▸ **Requirement**
Give back exactly the line containing "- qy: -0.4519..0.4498" and all that follow it in the data below, with the pictures left out.

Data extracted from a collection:
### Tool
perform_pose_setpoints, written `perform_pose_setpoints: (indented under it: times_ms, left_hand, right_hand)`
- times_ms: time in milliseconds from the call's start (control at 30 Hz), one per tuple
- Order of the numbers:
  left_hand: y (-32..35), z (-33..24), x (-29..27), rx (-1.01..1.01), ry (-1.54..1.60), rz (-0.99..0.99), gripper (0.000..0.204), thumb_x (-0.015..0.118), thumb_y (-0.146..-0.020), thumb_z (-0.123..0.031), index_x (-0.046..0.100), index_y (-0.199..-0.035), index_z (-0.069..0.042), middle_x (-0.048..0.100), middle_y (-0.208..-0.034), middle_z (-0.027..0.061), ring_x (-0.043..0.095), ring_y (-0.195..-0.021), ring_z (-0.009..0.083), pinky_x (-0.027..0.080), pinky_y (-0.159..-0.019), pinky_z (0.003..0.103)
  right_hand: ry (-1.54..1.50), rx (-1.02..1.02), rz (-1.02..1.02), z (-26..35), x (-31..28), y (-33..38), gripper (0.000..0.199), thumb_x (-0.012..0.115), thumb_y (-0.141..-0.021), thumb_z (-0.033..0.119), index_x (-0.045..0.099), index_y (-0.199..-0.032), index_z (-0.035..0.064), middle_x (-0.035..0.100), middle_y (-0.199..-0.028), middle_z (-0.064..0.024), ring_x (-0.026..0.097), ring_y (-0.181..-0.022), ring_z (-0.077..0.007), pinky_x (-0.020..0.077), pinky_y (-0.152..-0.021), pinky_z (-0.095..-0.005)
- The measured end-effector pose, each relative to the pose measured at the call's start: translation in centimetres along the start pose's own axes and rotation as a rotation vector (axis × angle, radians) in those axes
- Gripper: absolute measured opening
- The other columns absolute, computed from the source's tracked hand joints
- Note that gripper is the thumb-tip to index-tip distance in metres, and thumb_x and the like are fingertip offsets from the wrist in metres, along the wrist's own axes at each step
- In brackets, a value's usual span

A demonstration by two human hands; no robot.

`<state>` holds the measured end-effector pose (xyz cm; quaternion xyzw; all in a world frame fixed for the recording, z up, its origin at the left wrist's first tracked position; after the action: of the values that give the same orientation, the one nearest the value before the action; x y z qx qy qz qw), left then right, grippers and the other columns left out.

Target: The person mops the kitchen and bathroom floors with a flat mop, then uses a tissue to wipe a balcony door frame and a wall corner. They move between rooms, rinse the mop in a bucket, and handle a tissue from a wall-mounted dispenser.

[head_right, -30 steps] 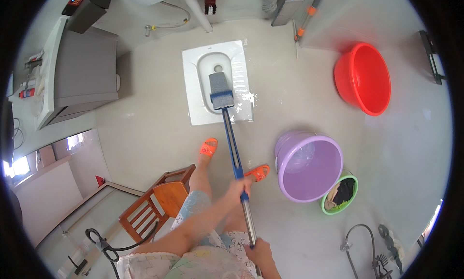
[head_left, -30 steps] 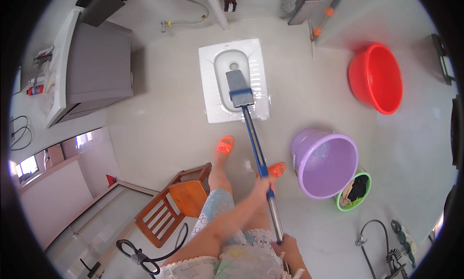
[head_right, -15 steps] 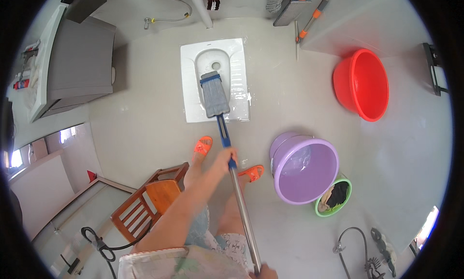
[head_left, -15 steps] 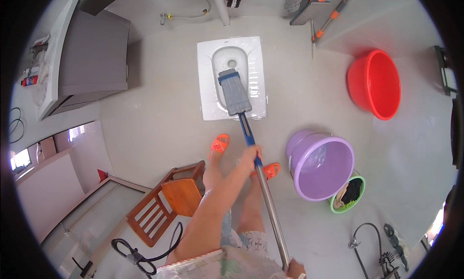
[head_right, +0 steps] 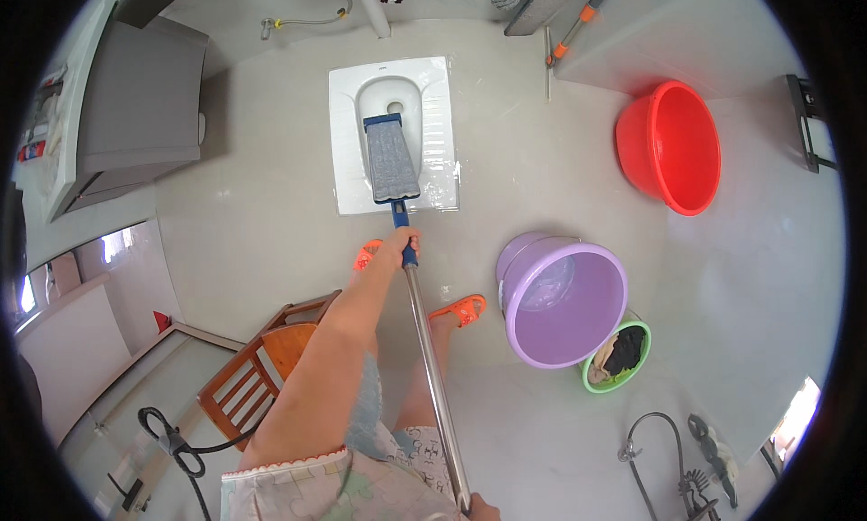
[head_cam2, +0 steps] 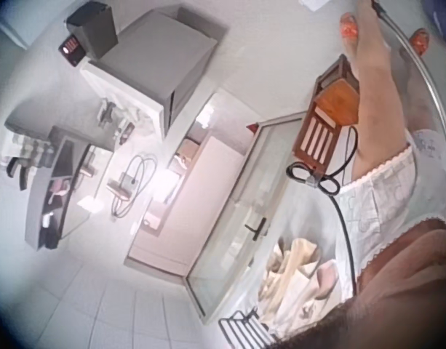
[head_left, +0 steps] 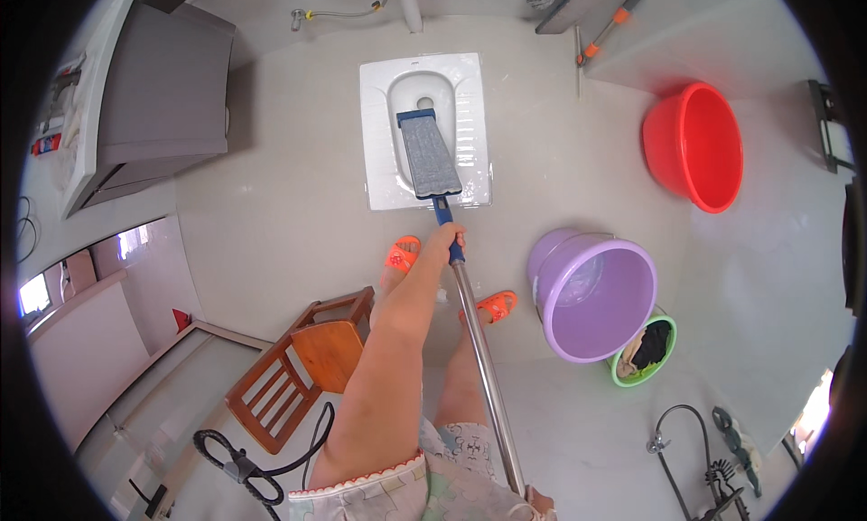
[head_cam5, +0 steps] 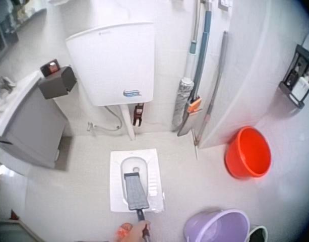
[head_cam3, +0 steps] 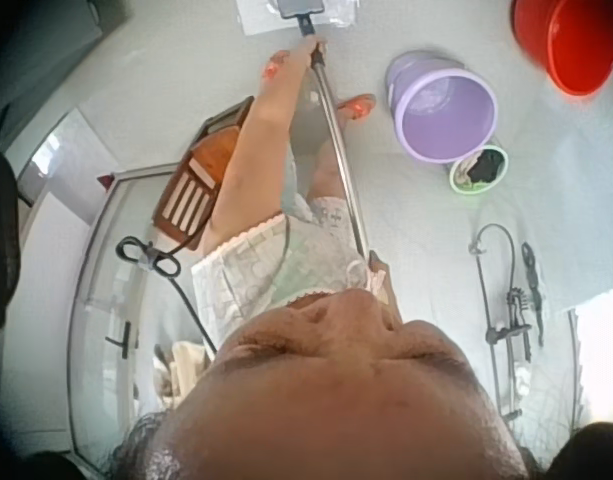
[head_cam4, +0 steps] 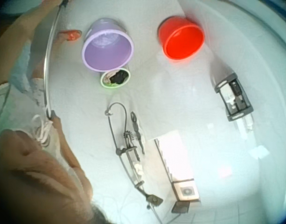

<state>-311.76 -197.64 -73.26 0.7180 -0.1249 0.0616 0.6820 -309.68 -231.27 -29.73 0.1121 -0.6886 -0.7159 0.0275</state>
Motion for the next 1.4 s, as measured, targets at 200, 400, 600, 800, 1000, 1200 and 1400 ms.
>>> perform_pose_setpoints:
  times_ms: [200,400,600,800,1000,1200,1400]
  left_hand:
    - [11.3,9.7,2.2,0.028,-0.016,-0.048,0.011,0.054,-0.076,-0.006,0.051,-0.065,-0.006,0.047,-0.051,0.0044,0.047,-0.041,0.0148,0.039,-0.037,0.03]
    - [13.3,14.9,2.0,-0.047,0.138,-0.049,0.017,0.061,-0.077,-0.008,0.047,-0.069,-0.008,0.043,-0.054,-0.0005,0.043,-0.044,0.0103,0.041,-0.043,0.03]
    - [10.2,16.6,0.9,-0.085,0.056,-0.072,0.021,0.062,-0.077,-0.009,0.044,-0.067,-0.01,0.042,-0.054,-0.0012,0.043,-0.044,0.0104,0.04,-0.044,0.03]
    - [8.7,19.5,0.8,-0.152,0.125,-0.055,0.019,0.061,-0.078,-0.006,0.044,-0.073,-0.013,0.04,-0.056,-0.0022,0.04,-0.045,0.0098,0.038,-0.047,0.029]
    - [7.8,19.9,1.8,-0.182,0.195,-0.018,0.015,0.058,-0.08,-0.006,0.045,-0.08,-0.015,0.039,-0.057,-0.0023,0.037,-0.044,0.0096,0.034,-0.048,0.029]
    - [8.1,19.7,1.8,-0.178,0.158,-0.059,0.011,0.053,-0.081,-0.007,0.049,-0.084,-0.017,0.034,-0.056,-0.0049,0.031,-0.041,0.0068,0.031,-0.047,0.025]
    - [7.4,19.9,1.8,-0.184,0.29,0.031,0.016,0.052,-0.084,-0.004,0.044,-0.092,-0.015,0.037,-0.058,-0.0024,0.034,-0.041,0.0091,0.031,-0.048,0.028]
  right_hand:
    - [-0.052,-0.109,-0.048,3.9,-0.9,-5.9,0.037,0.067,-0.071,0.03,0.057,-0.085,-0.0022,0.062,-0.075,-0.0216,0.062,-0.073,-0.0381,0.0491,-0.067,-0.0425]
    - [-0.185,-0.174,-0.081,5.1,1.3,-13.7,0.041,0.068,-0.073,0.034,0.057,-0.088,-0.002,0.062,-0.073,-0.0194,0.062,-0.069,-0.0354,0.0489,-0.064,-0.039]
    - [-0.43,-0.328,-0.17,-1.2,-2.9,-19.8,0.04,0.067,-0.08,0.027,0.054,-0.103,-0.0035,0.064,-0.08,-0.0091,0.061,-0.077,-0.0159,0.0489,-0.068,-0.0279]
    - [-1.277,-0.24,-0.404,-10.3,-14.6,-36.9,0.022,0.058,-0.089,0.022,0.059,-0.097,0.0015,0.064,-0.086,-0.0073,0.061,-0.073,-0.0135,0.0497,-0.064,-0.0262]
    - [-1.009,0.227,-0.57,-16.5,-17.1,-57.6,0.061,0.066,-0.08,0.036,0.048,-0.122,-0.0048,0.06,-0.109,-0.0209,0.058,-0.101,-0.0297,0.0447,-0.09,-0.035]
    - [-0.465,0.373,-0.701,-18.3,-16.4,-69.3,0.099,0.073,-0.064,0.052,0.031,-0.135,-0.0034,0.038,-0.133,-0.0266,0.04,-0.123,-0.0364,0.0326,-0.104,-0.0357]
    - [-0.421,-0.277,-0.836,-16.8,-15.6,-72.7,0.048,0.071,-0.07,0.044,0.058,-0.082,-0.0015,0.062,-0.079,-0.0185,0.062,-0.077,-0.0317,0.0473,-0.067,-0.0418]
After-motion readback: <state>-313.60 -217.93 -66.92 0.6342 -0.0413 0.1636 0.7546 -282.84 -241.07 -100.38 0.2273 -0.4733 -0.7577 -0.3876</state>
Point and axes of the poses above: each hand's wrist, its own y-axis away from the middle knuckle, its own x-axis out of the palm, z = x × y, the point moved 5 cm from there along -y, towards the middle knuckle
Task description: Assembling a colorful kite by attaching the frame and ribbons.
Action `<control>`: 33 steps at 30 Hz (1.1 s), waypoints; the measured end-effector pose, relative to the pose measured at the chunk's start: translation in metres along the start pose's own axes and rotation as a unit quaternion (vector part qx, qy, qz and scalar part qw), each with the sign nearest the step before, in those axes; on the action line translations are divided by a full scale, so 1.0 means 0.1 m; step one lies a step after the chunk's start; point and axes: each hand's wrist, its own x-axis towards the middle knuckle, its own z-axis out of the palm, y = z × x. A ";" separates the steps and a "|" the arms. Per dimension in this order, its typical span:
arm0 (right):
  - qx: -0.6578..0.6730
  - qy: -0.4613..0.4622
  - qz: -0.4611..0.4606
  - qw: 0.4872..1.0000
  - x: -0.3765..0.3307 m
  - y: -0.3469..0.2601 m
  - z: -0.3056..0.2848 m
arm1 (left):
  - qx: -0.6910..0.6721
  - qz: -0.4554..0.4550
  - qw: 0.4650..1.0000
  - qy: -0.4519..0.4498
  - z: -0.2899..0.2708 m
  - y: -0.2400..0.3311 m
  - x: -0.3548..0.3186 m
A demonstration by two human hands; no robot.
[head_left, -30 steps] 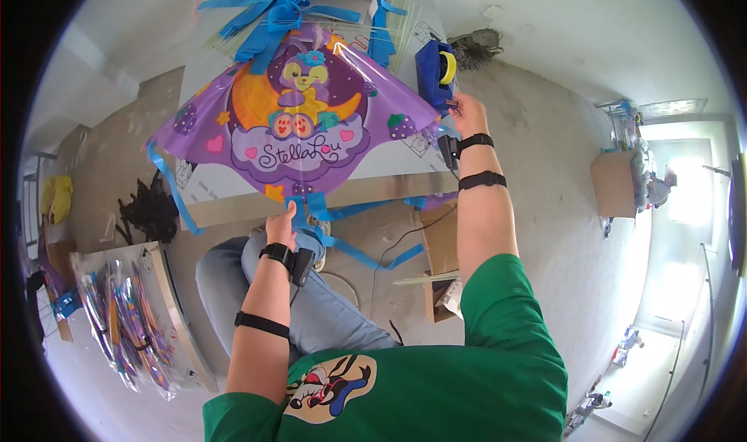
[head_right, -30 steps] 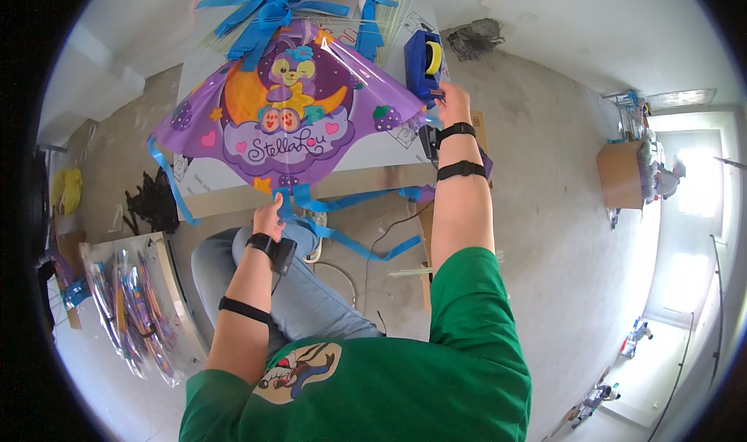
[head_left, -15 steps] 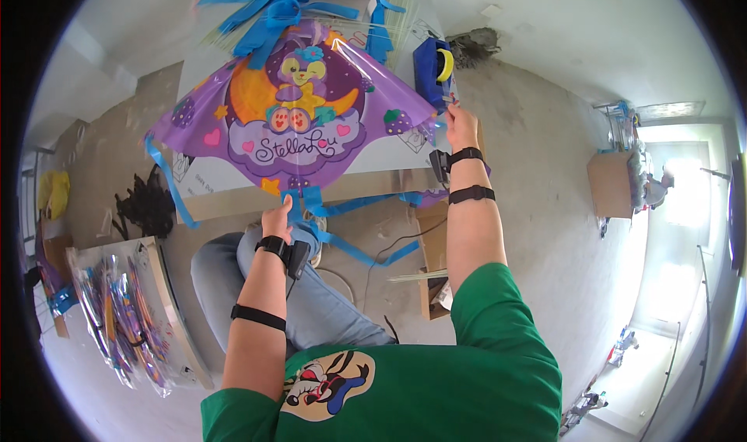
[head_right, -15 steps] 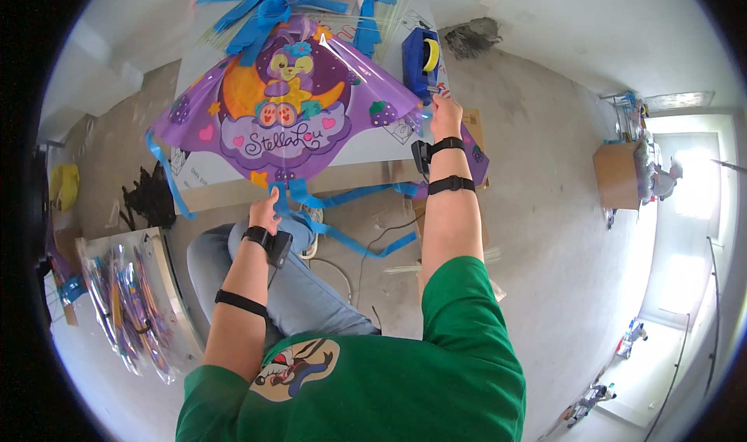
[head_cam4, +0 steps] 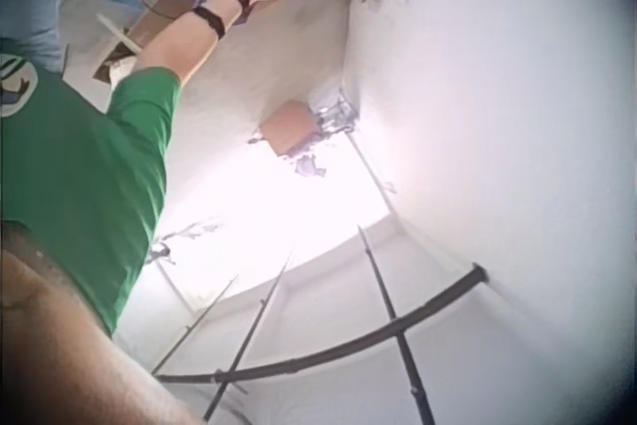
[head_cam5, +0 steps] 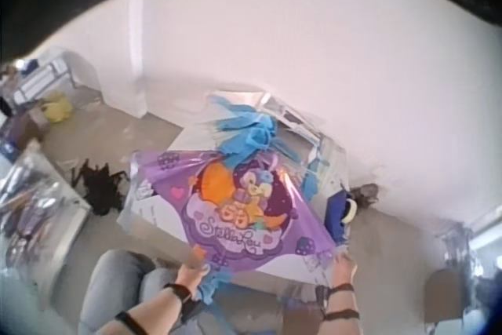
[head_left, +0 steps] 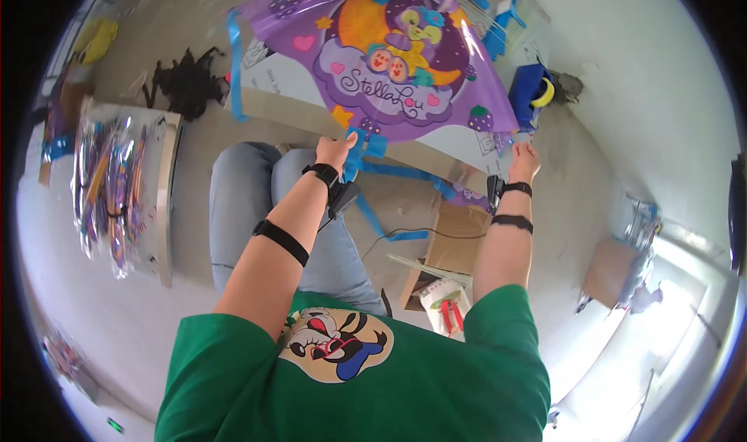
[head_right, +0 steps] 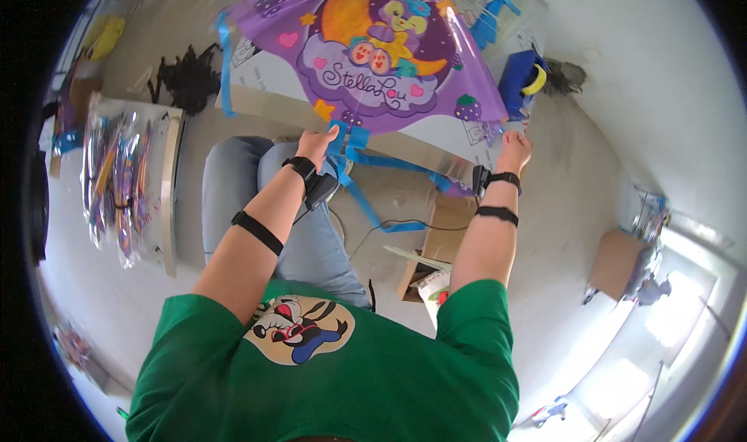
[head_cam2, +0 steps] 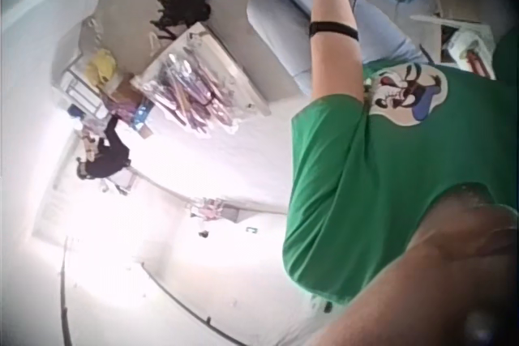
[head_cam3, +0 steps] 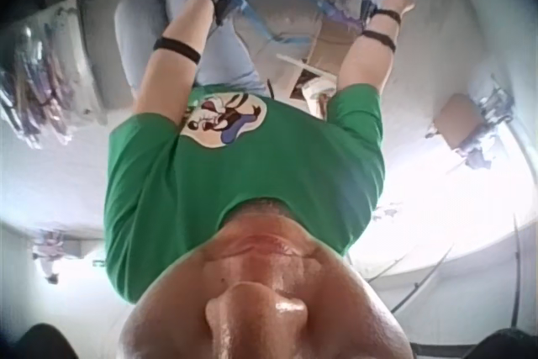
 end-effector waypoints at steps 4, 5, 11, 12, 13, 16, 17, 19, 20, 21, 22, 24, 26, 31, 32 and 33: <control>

▸ **Exercise output**
  - qy: -0.4519..0.4498
  - z: -0.2899..0.2708 m
  - y: -0.2400..0.3311 m
  - x: -0.3548..0.3186 m
A demonstration by two human hands; no robot.
[head_left, -30 steps] 
[head_right, -30 steps] 
[head_left, -15 steps] 
[head_right, -15 steps] 
[head_cam4, +0 steps] 
[head_cam5, +0 steps] 
[head_left, +0 steps] 
[head_right, +0 steps] 
[head_cam2, +0 steps] 
[head_cam3, +0 steps] 
 end-effector waypoints at steps 4, 5, 11, 12, 13, 16, 17, 19, 20, 21, 22, 24, 26, 31, 32 and 33: <control>

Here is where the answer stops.